On October 31, 2018, the team added Bose as a sponsor, joining other Kraft-owned sports franchises and Boston teams supported by the Boston-based audio company.

== Personnel ==

=== Head coaches ===

| Handle | Name | Seasons | Record | Notes | Ref. |
|---|---|---|---|---|---|
| Crusty | Park Dae-hee | 2018 | 22–8 (.733) | Released after 30 games in 2018 |  |
| Mineral | Vytis Lasaitis | 2020 | 2–19 (.095) |  |  |
| Lori | Kim Seung-hyun | 2021–2022 | 12–21 (.364) | Released after 17 games in 2022 |  |
| Ascoft | Valentin Wulfman | 2022 | 5–2 (.714) | Interim |  |
| Dongsu | Shin Dong-soo | 2023 | 6–2 (.750) | Released after eight games in 2023 |  |
| Mobydik | Sim Seung-bo | 2023 | 11–5 (.688) |  |  |

== Awards and records ==
=== Seasons overview ===

| Season | P | W | L | W% | Finish | Playoffs |
|---|---|---|---|---|---|---|
| 2018 | 40 | 26 | 14 | .650 | 2nd, Atlantic | Lost in Quarterfinals, 1–2 (Fusion) |
| 2019 | 28 | 8 | 20 | .286 | 9th, Atlantic | Did not qualify |
| 2020 | 21 | 2 | 19 | .095 | 10th, North America | Did not qualify |
| 2021 | 16 | 7 | 9 | .438 | 9th, West | Did not qualify |
| 2022 | 24 | 10 | 14 | .417 | 10th, West | Did not qualify |
| 2023 | 16 | 11 | 5 | .688 | 4th, West | Lost in Semifinals, 1–3 (Mayhem) |

=== Individual accomplishments ===
All-Star Game selections
- Gamsu (Noh Young-jin) – 2018
- Neko (Park Se-hyun) – 2018
- Striker (Gwon Nam-ju) – 2018
- Fusions (Cameron Bosworth) – 2019
- Myunbong (Seo Sang-min) – 2020

== Academy team ==

On February 19, 2018, the Uprising announced a partnership with Toronto Esports Club's Overwatch Contenders team.
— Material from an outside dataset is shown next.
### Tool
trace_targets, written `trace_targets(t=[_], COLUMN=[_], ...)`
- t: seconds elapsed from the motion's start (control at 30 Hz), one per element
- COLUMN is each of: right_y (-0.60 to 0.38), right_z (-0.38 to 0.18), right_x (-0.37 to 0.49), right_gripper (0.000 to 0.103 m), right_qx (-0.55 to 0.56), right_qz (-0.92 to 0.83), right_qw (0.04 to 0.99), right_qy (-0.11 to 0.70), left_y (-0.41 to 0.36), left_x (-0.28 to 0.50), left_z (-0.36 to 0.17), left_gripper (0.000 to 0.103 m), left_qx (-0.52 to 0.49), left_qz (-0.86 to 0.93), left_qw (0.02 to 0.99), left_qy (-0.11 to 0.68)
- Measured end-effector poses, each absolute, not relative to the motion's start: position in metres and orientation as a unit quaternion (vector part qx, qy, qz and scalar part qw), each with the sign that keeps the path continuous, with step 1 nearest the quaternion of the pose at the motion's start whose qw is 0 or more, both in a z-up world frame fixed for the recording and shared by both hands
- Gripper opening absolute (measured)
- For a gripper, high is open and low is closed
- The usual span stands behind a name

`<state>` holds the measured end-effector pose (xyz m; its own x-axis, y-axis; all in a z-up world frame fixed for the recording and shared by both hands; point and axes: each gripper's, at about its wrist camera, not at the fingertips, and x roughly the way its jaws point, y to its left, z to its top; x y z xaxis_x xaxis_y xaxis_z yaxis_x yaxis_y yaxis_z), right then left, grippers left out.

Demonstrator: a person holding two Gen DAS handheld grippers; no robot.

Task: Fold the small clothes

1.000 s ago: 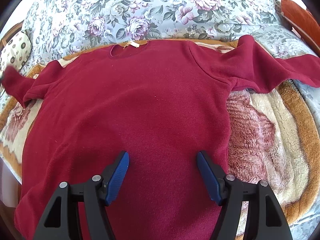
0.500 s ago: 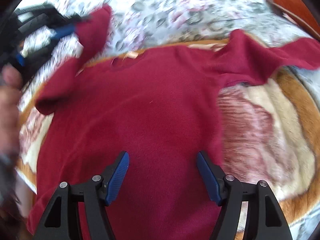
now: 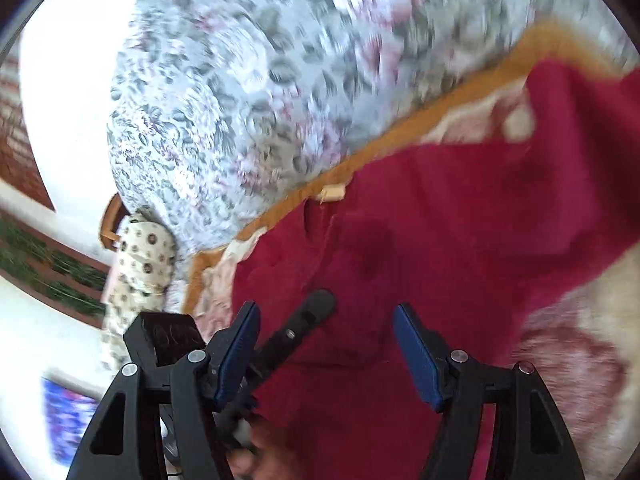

In November 2018, following the unveiling of the Toronto Defiant in the Overwatch League, the league informed the Uprising they needed to change their name. Rather than change their name, the Toronto Esports team decided to pull out of Contenders completely, citing not only issues with the naming request but new changes in the Contenders format. According to their president Ryan Pallet, the organization was given a six-week notice to change their name. The Kraft organization still owns the rights to the players, coaches and the Contenders slot held by the team, which is officially competing under the name "Uprising Academy."